_What the exercise asks_
Could you set down the listing below exactly and omit its images?

_Data shown_
>>>>
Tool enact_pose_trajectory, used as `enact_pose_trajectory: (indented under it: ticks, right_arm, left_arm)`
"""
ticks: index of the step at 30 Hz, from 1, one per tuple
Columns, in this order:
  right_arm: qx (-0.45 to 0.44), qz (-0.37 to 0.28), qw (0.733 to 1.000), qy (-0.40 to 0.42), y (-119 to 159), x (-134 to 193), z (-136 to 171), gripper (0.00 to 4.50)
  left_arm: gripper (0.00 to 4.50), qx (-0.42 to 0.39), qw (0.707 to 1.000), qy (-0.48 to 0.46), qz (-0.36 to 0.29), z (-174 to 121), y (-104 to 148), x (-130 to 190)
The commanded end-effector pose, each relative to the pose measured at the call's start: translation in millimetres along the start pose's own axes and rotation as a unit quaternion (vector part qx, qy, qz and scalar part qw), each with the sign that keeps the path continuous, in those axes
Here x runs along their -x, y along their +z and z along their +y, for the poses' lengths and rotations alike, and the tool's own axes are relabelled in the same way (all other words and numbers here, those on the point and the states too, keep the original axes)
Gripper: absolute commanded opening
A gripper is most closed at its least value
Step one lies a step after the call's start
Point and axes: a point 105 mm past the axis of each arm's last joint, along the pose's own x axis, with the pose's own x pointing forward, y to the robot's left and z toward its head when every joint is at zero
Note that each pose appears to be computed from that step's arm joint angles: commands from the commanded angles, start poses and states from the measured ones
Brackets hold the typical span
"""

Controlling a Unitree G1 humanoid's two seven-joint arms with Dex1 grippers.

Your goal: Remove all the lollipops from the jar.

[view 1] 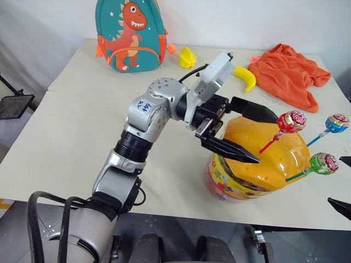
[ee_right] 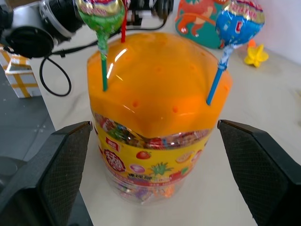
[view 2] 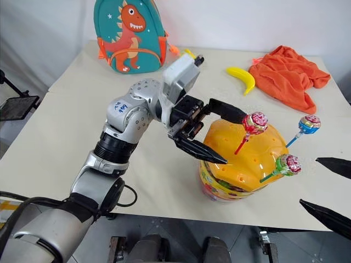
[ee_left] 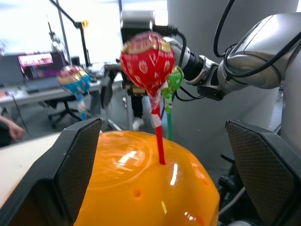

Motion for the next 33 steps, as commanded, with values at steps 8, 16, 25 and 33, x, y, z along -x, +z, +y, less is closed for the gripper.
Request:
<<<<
_Finished task_
Tool enact_pose_trajectory, used as `enact_pose_trajectory: (indented under it: ticks, right_arm, left_arm)`
"""
ticks: index of the step at 30 Hz, from 1, one per tuple
Columns, in this order:
  right_arm: qx (-0.45 to 0.44), qz (-0.37 to 0.28), qw (0.733 to 1.000), qy (-0.40 to 0.42), y (-119 to 159), x (-134 to 193), z (-136 to 171), gripper (0.00 to 4.50)
  left_arm: gripper (0.00 to 4.50), qx (-0.42 to 0.39), qw (0.707 to 1.000), qy (-0.48 to 0.46), qz (-0.36 to 0.29), z (-174 to 121), y (-104 to 148), x (-130 to 190)
The commanded end-effector pose, each relative to the pose measured at the call's start: translation in millimetres along the start pose's own axes and rotation as a unit quaternion (vector part qx, qy, qz and scalar part qw), each with the sign that keeps the path continuous, in those axes
Here x runs along their -x, y along their +z and z along their +y, for the poses' lengths and rotations alike, and the tool's own axes are relabelled in the same way (all other words and numbers here, those on the point and the states too, keep the original axes)
Gripper: absolute commanded opening
A gripper is most closed at its least value
Step one lies a step after the call's start
Point and axes: a point 105 mm past the axis of each arm's last joint, along the pose's own x axis, with the pose's own x pointing forward, y to the robot's left and z toward its head when every joint is at zero
Note that each pose appears to be computed from that step's arm joint angles: commands from the commanded angles, start poses and states from the measured ones
Brackets hold the typical span
"""

Controlling a Unitree G1 humanoid's two seven-joint arms with Dex1 grippers.

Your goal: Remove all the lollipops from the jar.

[view 1] 
[ee_right] 
[view 2] 
[ee_left] 

Motion for the next 33 steps, as commanded, with values at steps 8, 16, 25 and 33, x, y, z along -x, +z, +y, less is closed for the gripper.
Request:

The exercise requires nothing else.